Would you restate the full listing word for word and omit its pictures?

···

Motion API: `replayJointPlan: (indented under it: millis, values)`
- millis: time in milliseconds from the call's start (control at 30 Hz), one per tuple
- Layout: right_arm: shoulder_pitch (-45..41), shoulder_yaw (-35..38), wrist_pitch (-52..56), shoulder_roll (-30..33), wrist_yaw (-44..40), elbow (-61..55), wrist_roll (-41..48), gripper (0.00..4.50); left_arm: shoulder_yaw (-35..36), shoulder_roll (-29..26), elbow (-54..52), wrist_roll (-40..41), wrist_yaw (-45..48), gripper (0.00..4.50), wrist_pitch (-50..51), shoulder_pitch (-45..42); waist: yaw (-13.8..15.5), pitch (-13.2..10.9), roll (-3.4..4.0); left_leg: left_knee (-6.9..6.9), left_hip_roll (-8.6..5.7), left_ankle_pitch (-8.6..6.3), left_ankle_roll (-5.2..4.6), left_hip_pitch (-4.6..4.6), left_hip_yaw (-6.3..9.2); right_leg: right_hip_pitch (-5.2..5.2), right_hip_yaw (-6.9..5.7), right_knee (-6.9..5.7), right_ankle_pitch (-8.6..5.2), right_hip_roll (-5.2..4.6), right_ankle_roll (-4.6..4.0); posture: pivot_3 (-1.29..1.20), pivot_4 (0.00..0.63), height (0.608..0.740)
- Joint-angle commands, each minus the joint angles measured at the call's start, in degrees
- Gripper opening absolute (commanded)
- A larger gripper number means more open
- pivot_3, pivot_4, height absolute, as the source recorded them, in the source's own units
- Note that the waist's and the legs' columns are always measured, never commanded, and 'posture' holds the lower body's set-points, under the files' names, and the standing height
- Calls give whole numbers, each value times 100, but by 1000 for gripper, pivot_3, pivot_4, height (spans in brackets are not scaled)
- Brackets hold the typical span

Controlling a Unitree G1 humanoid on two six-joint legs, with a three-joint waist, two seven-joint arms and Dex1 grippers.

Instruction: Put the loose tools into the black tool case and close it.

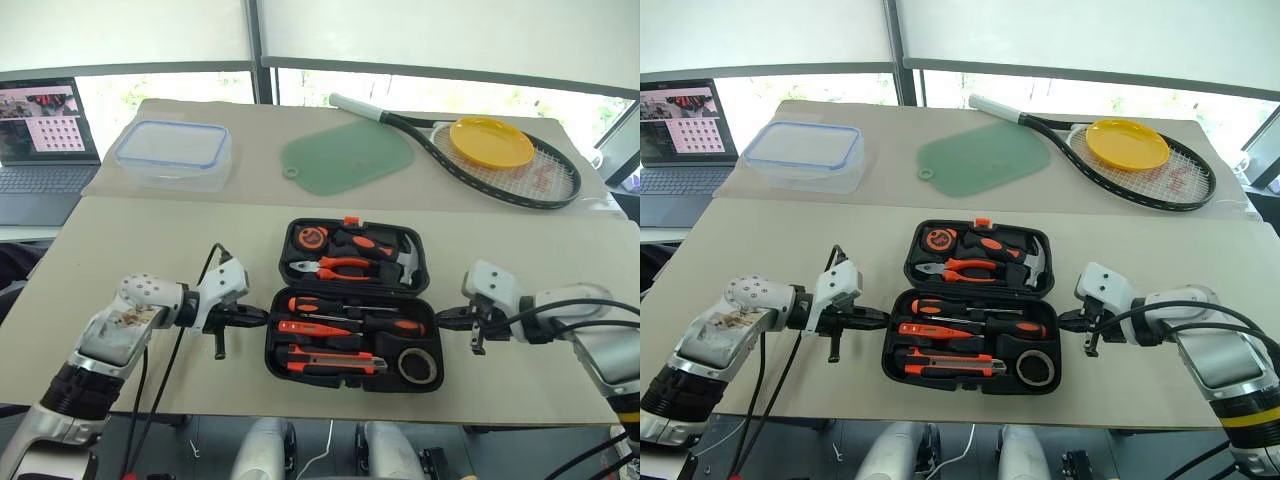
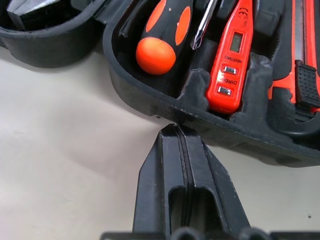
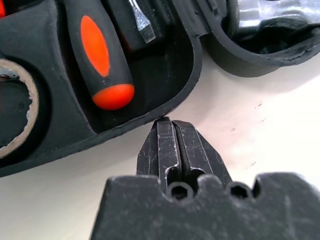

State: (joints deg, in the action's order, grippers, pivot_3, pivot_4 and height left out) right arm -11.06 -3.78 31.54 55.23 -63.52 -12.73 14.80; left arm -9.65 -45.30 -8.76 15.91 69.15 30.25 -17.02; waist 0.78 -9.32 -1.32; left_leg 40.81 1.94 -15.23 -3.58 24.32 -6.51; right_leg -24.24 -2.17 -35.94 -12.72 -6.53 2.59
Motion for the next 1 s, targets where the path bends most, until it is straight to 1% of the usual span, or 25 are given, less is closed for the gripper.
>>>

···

Answer box:
Motion API: `replayJointPlan: (indented under it: millis, values)`
- millis: time in milliseconds from the call's start (control at 30 Hz), one per tuple
- Layout: right_arm: shoulder_pitch (-45..41), shoulder_yaw (-35..38), wrist_pitch (-52..56), shoulder_roll (-30..33), wrist_yaw (-44..40), elbow (-61..55), wrist_roll (-41..48), gripper (0.00..4.50); left_arm: shoulder_yaw (-35..36), shoulder_roll (-29..26), elbow (-54..52), wrist_roll (-40..41), wrist_yaw (-45..48), gripper (0.00..4.50), wrist_pitch (-50..51), shoulder_pitch (-45..42); waist: yaw (-13.8..15.5), pitch (-13.2..10.9), roll (-3.4..4.0); left_leg: left_knee (-6.9..6.9), left_hip_roll (-8.6..5.7), left_ankle_pitch (-8.6..6.3), left_ankle_roll (-5.2..4.6), left_hip_pitch (-4.6..4.6), left_hip_yaw (-6.3..9.2); right_leg: right_hip_pitch (-5.2..5.2), right_hip_yaw (-6.9..5.7), right_knee (-6.9..5.7), right_ankle_pitch (-8.6..5.2), right_hip_roll (-5.2..4.6), right_ankle_roll (-4.6..4.0); posture: pivot_3 (-1.29..1.20), pivot_4 (0.00..0.63), height (0.608..0.740)
- Joint-angle commands, each minus the joint angles measured at the call's start, in degrees
- Gripper opening absolute (commanded)
- A larger gripper number means more open
- pivot_3, pivot_4, height absolute, as the source recorded them, in the source's own units
- Note that the waist's and the legs' columns are always measured, never commanded, and 'posture' holds the lower body's set-points, under the files' names, and the standing height
- Calls give whole numbers, each value times 100, but by 1000 for gripper, pivot_3, pivot_4, height (spans in brackets are not scaled)
- Brackets hold the typical span

Controlling a Unitree G1 humanoid on two six-joint legs, with a three-joint waist, two seven-joint arms and Dex1 grippers.

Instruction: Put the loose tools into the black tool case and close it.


State: (joints deg, in the action's order, grippers, pivot_3, pivot_4 and height left out) right arm -11.06 -3.78 31.54 55.23 -63.52 -12.73 14.80; left arm -9.65 -45.30 -8.76 15.91 69.15 30.25 -17.02; waist 0.78 -9.32 -1.32; left_leg 40.81 1.94 -15.23 -3.58 24.32 -6.51; right_leg -24.24 -2.17 -35.94 -12.72 -6.53 2.59
Motion for the next 1 s, targets where the path bends most, until it is straight to 1% of the usual span, or 25 are given, less is closed for the gripper.
>>>

This exercise has nothing more to it.